__Work instructions__: Below are the records; give again exactly the line with "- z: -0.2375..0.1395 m", the line with "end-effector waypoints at", and each line that lies between them, and nothing besides.
(Task data Opens)
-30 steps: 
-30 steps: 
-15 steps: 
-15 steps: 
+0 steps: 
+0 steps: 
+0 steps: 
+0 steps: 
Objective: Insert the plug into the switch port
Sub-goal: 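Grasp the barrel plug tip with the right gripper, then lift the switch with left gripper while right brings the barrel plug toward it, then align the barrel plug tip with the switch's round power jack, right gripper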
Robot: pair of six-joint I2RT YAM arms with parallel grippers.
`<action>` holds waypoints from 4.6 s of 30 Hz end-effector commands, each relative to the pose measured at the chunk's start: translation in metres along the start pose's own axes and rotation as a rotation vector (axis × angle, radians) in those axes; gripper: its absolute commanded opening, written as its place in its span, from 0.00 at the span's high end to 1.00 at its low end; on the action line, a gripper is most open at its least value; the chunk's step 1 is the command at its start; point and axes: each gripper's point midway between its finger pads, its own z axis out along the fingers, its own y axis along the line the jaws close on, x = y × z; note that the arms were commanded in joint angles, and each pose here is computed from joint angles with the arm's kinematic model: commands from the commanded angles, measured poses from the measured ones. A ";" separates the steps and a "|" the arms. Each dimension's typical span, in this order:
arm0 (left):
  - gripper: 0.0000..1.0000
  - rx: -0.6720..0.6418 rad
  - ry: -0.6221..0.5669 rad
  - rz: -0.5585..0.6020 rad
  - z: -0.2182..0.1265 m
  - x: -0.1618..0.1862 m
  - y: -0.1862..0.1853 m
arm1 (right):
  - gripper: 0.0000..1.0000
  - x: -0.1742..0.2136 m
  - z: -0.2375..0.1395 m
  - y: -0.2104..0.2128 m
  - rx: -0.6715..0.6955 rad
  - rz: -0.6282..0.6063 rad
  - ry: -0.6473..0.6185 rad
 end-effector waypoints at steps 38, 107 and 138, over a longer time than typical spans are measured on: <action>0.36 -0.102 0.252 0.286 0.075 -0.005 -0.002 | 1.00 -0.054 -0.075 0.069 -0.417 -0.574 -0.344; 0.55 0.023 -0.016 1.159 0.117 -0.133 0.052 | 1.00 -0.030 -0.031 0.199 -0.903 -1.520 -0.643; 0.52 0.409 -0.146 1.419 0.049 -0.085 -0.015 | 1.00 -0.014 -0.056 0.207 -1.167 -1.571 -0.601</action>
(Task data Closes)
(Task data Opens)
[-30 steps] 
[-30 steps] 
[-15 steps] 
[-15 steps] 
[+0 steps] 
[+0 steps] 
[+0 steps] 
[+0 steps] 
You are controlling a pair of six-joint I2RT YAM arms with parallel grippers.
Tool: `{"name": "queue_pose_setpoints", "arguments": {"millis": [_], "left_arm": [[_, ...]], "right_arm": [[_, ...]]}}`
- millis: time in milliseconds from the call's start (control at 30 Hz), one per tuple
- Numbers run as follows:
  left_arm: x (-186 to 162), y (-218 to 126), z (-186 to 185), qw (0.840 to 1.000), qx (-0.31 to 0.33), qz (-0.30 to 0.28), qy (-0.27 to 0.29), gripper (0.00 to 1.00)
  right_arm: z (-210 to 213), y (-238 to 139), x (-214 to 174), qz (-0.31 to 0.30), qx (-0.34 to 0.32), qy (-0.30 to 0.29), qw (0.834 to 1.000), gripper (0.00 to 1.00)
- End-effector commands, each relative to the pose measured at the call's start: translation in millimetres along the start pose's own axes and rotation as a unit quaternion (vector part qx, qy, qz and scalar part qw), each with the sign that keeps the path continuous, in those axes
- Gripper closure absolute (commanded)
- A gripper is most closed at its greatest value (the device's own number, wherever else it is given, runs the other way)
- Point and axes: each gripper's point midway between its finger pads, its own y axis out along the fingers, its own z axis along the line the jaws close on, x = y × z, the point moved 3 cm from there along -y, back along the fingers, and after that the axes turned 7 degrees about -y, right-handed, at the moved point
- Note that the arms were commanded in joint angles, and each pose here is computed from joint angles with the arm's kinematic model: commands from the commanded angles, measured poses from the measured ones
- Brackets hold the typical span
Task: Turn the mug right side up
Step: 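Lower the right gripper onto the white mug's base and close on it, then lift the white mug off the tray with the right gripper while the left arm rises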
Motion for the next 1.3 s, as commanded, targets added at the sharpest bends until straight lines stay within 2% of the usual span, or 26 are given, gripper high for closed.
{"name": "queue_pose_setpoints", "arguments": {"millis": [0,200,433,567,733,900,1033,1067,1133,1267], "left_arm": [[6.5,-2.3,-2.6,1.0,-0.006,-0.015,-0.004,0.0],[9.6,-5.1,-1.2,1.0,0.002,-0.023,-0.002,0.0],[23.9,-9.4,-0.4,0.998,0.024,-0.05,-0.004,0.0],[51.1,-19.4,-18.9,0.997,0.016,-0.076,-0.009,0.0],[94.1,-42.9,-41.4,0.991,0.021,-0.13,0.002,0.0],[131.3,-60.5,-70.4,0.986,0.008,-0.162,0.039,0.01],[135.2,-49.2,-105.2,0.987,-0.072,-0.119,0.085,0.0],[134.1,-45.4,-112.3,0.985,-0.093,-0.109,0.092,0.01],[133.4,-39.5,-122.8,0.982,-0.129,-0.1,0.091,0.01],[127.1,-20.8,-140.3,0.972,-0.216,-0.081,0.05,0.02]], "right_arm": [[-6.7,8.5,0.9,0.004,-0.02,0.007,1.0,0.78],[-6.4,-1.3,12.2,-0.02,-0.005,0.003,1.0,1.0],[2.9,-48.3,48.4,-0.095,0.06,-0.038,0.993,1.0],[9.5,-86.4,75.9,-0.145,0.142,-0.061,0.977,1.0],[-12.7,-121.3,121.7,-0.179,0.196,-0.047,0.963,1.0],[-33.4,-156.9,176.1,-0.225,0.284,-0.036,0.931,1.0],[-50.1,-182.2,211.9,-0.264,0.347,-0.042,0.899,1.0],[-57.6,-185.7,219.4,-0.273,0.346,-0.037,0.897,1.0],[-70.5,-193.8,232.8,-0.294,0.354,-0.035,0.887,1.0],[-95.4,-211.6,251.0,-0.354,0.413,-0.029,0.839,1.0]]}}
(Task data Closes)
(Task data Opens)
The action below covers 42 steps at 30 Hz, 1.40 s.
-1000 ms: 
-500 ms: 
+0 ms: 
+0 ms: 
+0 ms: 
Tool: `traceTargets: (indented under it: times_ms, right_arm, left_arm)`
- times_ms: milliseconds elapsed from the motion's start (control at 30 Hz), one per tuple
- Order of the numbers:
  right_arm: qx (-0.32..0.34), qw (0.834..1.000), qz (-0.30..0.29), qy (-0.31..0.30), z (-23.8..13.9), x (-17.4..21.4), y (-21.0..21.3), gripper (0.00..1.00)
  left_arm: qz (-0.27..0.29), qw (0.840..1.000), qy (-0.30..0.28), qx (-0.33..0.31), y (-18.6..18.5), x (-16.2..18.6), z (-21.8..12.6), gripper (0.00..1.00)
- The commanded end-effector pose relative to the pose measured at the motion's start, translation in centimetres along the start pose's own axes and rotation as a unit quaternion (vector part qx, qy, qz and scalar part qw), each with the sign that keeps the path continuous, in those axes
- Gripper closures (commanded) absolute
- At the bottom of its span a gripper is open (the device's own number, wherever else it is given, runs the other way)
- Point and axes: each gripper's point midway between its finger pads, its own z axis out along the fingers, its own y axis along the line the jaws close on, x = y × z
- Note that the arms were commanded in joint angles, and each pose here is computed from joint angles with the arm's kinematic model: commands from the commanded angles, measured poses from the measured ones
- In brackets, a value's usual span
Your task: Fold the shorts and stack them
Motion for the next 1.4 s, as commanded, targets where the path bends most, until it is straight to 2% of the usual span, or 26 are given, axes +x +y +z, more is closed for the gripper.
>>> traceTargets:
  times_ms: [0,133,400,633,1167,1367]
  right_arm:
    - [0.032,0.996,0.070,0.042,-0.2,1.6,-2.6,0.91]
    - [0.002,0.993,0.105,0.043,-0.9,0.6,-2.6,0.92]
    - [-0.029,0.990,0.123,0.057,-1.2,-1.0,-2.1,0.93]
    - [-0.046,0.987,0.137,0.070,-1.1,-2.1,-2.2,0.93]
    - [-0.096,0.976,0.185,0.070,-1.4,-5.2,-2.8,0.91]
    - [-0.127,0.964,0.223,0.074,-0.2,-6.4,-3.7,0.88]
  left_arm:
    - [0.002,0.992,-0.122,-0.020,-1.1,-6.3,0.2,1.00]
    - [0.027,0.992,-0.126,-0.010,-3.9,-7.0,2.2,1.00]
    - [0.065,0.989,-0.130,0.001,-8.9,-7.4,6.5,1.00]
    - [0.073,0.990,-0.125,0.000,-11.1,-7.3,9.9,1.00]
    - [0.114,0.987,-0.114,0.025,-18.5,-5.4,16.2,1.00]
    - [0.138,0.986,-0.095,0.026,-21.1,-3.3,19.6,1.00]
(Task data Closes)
__Task answer__:
  - z: -0.2375..0.1395 m
  - y: -0.2104..0.2128 m
  - rx: -0.6715..0.6955 rad
  - rz: -0.6282..0.6063 rad
  - ry: -0.6473..0.6185 rad
 end-effector waypoints at steps 38, 107 and 138, over a longer time than typical spans are measured on: <action>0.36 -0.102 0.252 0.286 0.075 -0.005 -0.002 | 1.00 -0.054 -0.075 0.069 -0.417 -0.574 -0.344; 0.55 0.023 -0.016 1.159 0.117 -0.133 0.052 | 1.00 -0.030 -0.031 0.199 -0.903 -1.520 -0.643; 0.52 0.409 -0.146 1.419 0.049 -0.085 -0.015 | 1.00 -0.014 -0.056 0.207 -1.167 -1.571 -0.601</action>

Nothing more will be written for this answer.